Israeli-Canadian choreographer

Maya Lewandowsky (מאיה לבנדובסקי; born 1972) is an Israeli–Canadian choreographer, vocalist and interdisciplinary performer best known as the founding artistic director of Calgary‑based La Caravan Dance Theatre.

==Early life and education==
Lewandowsky was born in Tel Aviv and trained first at the Bat‑Dor Dance Studio; she later completed the Advanced diploma of the Royal Academy of Dance in London and graduated from the Telma Yelin High School for the Arts in Givatayim. She was a recipient of the America-Israel Cultural Foundation scholarship. Alongside her dance studies, she studied classical opera singing and contemporary vocal techniques with notable teachers from Tel Aviv University’s Faculty of Music in Israel.

==Career==
During the 1990s, Lewandowsky danced as a soloist with the Bat-Dor Dance Company and appeared in musical‑theatre productions ranging from West Side Story at Habima National Theatre to children's repertory for the Israeli Opera.

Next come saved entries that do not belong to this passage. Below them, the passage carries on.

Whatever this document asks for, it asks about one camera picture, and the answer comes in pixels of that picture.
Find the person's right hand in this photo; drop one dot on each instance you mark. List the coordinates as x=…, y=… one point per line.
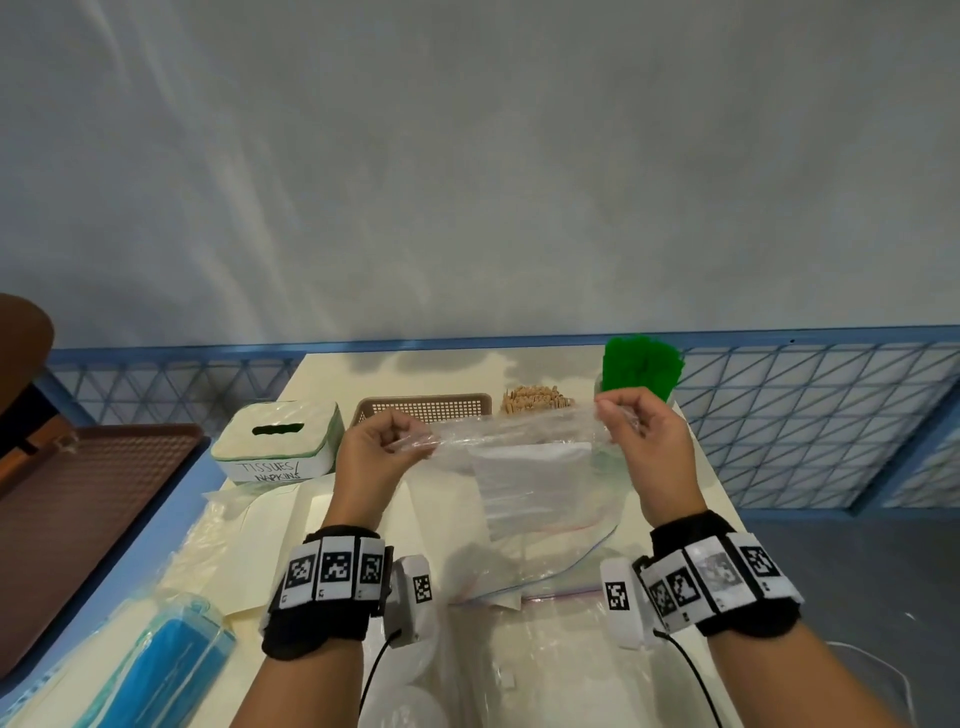
x=660, y=457

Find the person's left hand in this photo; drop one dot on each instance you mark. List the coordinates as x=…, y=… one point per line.
x=367, y=469

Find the person's left thumb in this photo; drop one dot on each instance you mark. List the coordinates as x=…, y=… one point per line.
x=411, y=444

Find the person's right thumb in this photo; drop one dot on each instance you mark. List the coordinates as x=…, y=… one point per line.
x=619, y=426

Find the clear plastic zip bag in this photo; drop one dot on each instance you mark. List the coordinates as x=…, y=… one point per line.
x=517, y=439

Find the person's right forearm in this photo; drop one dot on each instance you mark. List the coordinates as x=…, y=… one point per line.
x=795, y=682

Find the person's left forearm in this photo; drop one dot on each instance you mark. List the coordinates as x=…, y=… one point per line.
x=300, y=690

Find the brown plastic basket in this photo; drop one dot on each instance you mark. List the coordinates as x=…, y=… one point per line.
x=431, y=409

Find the pile of green plastic cutlery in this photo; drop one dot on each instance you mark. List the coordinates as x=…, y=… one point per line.
x=641, y=367

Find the pile of wooden toothpicks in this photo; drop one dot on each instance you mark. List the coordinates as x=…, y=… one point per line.
x=534, y=399

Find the white folded napkin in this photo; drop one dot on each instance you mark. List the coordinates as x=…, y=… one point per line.
x=532, y=487

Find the white green tissue box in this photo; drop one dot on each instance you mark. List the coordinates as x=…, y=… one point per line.
x=274, y=442

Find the black left wristband with markers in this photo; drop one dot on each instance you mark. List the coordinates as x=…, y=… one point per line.
x=330, y=577

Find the black wristband with markers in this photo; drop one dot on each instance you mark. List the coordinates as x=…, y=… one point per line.
x=712, y=577
x=330, y=577

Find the clear zip bag purple seal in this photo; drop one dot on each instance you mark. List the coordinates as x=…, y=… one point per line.
x=555, y=570

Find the white paper sheet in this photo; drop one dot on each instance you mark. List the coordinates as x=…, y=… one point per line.
x=274, y=555

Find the black right wristband with markers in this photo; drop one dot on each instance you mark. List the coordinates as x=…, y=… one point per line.
x=712, y=577

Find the blue metal mesh fence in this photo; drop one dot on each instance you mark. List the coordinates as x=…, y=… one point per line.
x=810, y=420

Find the pile of clear plastic bags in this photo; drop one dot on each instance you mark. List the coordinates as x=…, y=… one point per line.
x=540, y=667

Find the pack of blue face masks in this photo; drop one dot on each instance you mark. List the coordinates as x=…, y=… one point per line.
x=161, y=667

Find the brown plastic tray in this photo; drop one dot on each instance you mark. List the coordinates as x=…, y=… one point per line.
x=82, y=517

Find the brown chair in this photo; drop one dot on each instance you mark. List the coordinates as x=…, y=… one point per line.
x=21, y=360

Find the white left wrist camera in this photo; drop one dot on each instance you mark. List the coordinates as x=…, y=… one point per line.
x=409, y=600

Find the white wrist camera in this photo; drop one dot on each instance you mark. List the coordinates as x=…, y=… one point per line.
x=409, y=600
x=622, y=600

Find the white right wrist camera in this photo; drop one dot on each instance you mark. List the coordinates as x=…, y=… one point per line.
x=622, y=600

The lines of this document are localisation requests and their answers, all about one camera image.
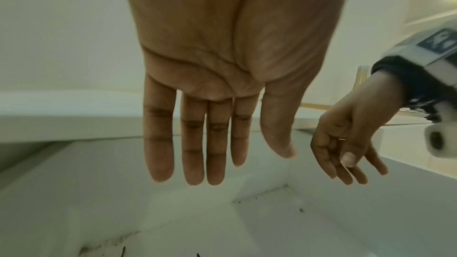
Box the person's right hand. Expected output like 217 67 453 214
310 69 406 186

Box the person's left hand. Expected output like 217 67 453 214
120 0 348 186

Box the white open drawer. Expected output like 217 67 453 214
0 128 457 257

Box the black wrist strap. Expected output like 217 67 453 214
370 56 445 122

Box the white wrist-mounted camera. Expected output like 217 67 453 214
381 27 457 161

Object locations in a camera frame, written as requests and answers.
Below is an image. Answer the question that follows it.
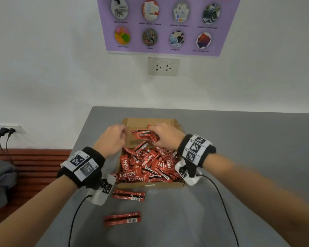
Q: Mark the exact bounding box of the person's right hand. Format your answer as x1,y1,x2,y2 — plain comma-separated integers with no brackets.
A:
148,123,186,151

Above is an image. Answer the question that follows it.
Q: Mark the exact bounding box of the red coffee stick packet bundle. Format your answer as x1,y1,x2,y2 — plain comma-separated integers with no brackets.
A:
131,125,160,143

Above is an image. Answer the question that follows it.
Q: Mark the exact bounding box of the pile of red sachets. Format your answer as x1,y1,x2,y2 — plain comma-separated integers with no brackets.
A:
111,140,182,183

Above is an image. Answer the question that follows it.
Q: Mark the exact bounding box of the purple poster with round pictures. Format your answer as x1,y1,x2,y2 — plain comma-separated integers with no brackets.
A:
96,0,242,57

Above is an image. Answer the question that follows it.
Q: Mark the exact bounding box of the brown cardboard box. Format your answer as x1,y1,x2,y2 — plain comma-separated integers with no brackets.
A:
115,118,186,190

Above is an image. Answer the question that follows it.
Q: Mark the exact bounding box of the person's right forearm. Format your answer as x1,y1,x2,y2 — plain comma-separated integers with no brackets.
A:
203,153,309,247

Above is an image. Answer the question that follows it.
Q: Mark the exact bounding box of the white wall socket plate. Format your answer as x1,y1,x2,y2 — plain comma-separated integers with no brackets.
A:
0,123,27,135

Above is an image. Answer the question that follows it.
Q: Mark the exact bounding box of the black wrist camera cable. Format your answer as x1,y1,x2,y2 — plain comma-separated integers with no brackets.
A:
196,174,240,247
68,195,93,247

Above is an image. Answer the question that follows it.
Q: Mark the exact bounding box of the brown wooden slatted bench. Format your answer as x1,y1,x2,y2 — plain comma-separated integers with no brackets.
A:
0,149,72,230

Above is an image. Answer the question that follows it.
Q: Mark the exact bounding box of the grey cloth bag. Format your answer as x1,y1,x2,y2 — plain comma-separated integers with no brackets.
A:
0,160,18,213

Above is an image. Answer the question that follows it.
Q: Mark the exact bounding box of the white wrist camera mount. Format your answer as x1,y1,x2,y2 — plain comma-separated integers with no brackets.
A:
87,173,116,206
175,159,202,186

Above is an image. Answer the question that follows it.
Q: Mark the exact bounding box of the black wrist band with markers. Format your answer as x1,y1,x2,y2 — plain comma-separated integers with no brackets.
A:
57,146,106,190
177,134,217,178

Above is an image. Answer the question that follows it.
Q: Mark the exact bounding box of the person's left hand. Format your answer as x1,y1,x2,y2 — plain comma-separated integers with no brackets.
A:
93,124,128,160

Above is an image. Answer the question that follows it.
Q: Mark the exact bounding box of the person's left forearm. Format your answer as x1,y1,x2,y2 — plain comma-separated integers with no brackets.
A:
0,175,78,247

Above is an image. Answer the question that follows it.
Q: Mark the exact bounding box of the white double wall socket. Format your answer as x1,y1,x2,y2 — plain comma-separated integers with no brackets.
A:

For two years, Lewandowsky was a performer for the Inbal Pinto Avshalom Pollak and toured internationally with the productions Oyster and Wrapped. In 2002, she relocated to Calgary and launched La Caravan Dance Theatre the following year, which is known for its interdisciplinary performances. She is often referred to as Marie Chouinard of Calgary. Early works such as The Corridor (2005) attracted national attention; Vancouver's Georgia Straight noted that the Israeli‑born director "blends the technical grace of ballet with the physically pummelling crashes of La La La Human Steps and the theatrical costumes of Cirque’s Quidam." Subsequent festival appearances at the Dancing on the Edge saw Lewandowsky attach microphones to dancers’ bodies to embody and amplify breath and screams, a gesture The Dance Current called one of the "wild imaginings" that made her company "the edgiest show at this year’s festival."

Major productions include The Dybbuk (High Performance Rodeo, 2013) and the dance‑opera Fihi Ma Fihi (It Is What It Is), premiered at Theatre Junction Grand in 2016. Outside Canada, she has presented choreography in Europe and Asia and is known as the creator of the "Free Your Natural Voice" method, a holistic vocal training technique.